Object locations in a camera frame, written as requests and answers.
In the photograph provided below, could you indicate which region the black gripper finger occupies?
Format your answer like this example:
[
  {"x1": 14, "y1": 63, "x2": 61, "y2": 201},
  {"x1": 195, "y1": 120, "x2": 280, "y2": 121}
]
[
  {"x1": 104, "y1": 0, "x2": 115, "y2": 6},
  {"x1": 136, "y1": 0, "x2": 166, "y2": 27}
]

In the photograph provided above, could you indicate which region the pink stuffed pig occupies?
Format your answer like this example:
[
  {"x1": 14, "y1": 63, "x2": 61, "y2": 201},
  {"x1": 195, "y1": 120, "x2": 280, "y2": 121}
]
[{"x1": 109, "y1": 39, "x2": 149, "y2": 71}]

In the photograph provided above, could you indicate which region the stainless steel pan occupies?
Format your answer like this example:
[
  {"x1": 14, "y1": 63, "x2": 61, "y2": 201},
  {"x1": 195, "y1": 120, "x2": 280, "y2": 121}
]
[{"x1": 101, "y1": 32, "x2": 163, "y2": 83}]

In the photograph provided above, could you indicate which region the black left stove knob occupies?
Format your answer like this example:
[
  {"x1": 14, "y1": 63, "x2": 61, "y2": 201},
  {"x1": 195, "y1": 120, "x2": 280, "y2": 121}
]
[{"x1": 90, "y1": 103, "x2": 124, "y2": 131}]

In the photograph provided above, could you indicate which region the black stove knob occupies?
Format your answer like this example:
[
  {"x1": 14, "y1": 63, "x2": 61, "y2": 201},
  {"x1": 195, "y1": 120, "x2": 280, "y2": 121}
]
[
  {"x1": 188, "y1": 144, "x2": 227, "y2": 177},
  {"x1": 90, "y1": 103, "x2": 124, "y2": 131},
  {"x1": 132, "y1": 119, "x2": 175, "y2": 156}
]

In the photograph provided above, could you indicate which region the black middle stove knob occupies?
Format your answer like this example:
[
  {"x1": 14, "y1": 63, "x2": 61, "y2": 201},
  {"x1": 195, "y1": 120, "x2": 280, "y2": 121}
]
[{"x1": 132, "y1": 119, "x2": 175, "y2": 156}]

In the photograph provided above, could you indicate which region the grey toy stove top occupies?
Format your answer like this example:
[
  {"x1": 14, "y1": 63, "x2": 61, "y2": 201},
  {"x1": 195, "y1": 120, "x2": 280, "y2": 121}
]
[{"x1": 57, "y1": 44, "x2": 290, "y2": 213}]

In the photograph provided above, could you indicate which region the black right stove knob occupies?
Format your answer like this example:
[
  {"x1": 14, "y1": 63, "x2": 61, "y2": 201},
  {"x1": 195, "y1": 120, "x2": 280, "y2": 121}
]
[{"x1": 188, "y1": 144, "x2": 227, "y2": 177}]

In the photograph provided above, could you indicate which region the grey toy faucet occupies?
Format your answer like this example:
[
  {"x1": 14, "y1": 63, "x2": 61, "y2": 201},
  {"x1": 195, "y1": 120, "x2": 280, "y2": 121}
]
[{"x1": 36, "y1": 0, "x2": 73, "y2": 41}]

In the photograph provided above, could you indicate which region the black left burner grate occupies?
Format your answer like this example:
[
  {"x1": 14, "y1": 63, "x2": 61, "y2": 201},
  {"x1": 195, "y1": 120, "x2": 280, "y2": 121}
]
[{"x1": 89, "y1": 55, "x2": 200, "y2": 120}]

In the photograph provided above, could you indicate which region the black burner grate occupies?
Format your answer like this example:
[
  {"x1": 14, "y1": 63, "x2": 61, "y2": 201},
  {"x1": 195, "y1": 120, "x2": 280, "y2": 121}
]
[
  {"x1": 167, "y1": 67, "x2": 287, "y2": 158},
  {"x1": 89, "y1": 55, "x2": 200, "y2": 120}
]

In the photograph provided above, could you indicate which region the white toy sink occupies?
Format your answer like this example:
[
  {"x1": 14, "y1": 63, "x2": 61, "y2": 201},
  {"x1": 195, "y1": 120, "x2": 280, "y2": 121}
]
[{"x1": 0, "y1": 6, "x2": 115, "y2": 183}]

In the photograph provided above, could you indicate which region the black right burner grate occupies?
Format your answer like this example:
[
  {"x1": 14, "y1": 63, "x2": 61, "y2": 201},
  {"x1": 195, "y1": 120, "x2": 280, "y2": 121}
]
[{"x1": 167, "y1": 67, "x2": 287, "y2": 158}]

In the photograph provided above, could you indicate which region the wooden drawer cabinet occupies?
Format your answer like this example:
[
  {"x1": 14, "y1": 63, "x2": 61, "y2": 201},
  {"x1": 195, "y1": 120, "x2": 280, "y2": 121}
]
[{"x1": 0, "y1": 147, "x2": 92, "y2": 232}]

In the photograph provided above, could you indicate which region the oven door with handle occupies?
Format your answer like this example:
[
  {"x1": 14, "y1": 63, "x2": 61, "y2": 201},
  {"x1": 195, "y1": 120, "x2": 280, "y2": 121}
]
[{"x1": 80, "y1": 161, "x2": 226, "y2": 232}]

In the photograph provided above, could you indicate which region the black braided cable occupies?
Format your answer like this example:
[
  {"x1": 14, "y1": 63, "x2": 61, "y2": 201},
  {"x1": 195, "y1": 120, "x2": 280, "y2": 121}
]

====

Each line holding "right" should be copied from the material above.

**SOLUTION FOR THIS TASK**
In the photograph provided above, could you indicate which region the black right stove knob occupies?
In the photograph provided above, could you indicate which region the black right burner grate occupies?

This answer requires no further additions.